GIVEN MATERIAL —
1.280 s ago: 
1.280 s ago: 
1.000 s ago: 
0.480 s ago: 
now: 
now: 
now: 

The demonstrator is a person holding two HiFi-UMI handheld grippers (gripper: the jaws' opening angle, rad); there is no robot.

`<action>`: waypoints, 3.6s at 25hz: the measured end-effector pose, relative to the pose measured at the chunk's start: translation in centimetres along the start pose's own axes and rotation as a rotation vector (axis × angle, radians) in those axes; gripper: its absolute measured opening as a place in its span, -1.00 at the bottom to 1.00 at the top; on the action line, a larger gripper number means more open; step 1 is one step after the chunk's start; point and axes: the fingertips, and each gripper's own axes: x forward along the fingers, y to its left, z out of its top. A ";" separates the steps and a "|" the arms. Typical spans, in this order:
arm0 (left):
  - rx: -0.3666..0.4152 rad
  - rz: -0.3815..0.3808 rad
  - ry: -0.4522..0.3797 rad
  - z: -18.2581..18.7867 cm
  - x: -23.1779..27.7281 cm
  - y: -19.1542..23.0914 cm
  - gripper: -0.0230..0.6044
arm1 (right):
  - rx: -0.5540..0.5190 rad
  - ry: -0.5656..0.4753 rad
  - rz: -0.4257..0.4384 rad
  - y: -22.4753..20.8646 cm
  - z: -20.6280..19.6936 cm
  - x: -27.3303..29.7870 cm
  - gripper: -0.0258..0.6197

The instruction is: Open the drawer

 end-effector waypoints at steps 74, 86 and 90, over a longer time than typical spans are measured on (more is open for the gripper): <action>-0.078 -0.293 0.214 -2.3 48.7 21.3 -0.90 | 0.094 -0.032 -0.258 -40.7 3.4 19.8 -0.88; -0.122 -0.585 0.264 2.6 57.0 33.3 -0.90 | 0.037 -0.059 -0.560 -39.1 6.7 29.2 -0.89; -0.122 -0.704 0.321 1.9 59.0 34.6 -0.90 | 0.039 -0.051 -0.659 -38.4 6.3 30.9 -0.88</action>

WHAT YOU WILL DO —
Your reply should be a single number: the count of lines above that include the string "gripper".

RESPONSE AREA —
5